El día había sido demasiado intenso por muchos motivos.
Emocionarse por el regalo de ella había sido mucho, pero
contarle toda la historia de su infancia y que la compasión que había visto en sus ojos lo conmoviera solo había aumentado el problema. Paula había conseguido que bajara la guardia, y era un error que tenía que enmendar inmediatamente. Solo quedaban seis días para que volviera a Nueva York, y entonces se alejaría de ella.
Paula se levantó, apoyó los codos en su pecho y lo miró con los pezones casi rozándole la cara.
–Don Obseso no estará proponiendo seriamente que
hagamos algo que no sea el amor, ¿verdad?
Él se rio, la agarró de las caderas, la tumbó boca arriba y se
puso encima con la erección sobre su vientre.
–No tientes a la suerte, Paula, o podrías encontrarte presa
aquí otros seis días.
*****
Mucho más tarde, cuando la tormenta de pasión había
amainado por segunda vez, Paula, despierta, escuchaba la
respiración serena de Pedro y parpadeó para contener esas
absurdas lágrimas. Había estado a punto de decirlo. Casi le había declarado sus sentimientos. Hasta que vio que él reculaba casi como si supiera lo que ella estaba a punto de decir y consiguió contenerse con una punzada gélida en las entrañas.

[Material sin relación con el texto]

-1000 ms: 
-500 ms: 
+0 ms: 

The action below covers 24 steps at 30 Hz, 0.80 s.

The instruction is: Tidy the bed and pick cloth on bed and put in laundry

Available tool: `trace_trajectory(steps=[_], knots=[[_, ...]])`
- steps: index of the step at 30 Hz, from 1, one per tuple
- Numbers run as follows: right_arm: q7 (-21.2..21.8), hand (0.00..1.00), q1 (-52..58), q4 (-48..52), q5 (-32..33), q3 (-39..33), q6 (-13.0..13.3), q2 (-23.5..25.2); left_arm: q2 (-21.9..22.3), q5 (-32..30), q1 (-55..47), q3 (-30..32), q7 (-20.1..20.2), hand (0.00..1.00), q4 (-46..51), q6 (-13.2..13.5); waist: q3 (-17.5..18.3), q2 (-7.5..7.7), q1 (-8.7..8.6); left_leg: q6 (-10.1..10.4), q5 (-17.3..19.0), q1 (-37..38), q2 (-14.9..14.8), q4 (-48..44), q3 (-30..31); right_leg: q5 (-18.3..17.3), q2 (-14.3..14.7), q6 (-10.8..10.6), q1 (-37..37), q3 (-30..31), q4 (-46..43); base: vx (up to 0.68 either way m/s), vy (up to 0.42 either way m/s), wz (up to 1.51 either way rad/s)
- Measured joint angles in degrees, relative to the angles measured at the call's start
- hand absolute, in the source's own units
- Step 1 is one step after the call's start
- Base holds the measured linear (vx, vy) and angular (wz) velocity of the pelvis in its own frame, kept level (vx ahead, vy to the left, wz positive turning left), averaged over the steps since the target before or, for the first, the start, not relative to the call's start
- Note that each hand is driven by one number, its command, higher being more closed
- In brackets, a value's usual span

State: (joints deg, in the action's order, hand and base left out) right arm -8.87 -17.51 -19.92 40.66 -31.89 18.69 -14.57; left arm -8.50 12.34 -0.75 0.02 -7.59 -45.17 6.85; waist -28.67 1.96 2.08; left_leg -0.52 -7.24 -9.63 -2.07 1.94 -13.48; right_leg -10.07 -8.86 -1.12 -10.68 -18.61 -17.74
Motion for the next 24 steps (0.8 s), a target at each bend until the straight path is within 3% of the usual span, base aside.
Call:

Tenía que recordar que Pedro nunca le había pedido nada
solo porque el corazón se le había alterado con el niño que
había sido y estaba enamorándose del hombre que había
conseguido ser, solo porque se había convencido a sí misma de que la vida de él sería más plena con ella, y viceversa.
Hasta que él se lo pidiera, hasta que él diera algún indicio de que sus sentimientos también eran más profundos, sería una locura decirle lo que sentía y arriesgarse a estropear el poco tiempo que les quedaba.